■ Problem to solve
Where a line below includes the word "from", copy that line.
BEGIN
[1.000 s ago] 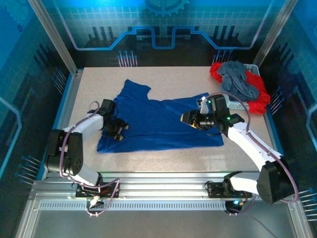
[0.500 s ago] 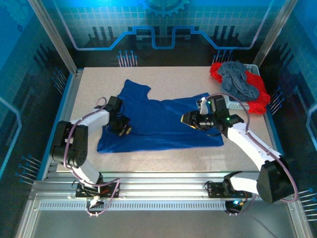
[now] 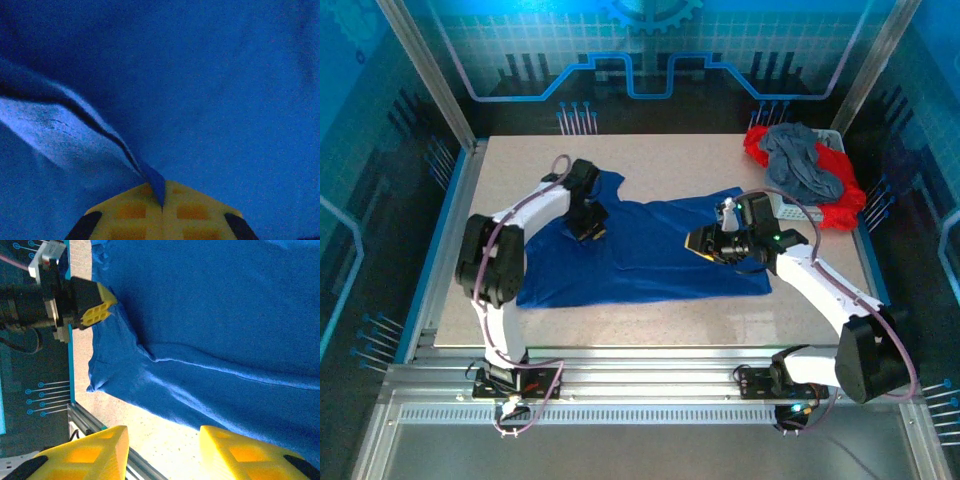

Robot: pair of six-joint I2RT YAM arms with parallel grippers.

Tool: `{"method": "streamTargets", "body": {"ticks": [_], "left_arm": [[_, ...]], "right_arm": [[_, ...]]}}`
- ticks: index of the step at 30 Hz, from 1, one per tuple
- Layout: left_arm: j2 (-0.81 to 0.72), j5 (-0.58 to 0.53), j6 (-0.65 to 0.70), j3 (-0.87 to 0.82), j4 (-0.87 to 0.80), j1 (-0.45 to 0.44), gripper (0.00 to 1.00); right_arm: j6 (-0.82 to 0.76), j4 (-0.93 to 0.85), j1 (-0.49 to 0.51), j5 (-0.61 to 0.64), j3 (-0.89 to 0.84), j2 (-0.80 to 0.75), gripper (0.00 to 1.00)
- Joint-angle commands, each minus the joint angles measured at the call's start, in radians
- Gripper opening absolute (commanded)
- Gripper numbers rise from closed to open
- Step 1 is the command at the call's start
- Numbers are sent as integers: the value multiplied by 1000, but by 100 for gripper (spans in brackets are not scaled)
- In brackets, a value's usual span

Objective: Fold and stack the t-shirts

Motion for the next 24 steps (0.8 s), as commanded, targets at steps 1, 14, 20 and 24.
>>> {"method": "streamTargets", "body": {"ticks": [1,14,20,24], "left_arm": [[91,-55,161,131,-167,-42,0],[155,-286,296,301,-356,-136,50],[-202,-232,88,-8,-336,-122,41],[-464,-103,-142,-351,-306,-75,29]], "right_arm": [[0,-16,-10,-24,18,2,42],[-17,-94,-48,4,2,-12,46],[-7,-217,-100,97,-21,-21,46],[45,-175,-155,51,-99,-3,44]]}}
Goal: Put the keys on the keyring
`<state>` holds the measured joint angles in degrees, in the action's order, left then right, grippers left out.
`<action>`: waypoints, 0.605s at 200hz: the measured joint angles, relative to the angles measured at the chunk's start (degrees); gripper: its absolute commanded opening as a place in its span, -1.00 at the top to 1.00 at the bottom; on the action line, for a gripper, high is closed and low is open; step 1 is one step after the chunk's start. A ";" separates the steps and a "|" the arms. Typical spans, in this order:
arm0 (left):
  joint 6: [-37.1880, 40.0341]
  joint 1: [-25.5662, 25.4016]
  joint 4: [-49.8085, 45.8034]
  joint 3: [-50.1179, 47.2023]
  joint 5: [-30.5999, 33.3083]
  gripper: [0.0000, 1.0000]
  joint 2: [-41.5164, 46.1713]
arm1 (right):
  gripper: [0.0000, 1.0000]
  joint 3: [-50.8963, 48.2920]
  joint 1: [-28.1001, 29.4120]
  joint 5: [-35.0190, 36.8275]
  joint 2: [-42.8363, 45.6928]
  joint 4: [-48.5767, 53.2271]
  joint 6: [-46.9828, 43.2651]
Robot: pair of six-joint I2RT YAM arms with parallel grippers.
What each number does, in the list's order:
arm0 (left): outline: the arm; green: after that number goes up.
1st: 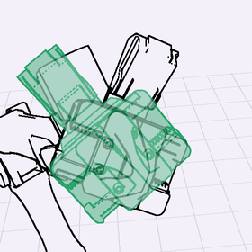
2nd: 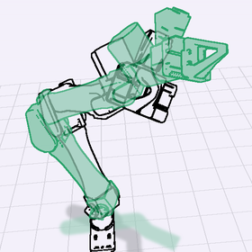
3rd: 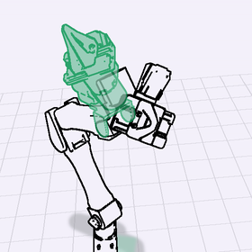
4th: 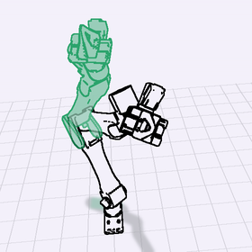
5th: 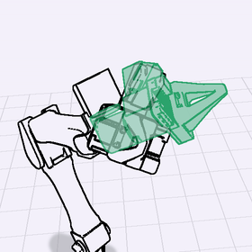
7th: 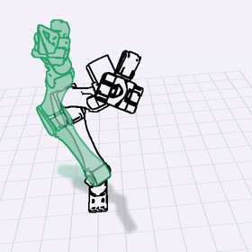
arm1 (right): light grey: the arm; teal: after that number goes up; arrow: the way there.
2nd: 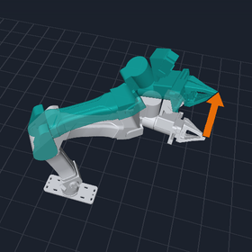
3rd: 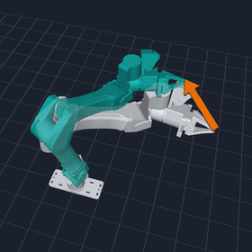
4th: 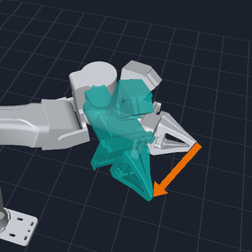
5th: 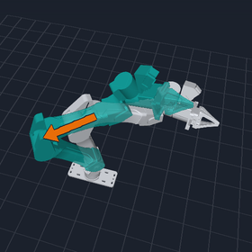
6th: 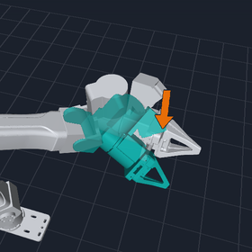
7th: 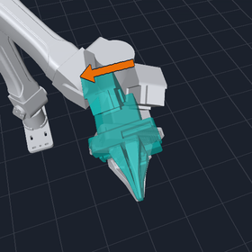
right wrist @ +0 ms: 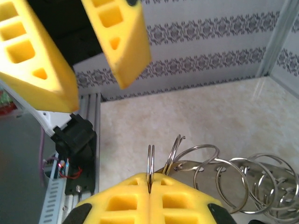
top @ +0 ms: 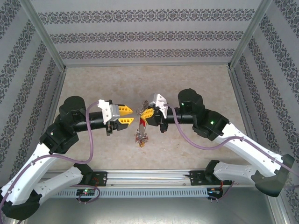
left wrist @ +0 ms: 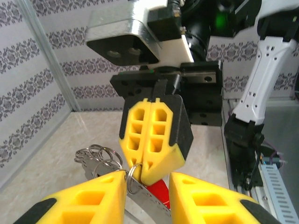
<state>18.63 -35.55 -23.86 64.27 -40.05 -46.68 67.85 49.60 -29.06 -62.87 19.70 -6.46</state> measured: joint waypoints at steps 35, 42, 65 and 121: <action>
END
■ Completed task
- ticks: index of the step at 30 Hz, from 1, one per tuple
- Gripper numbers rise from closed to open

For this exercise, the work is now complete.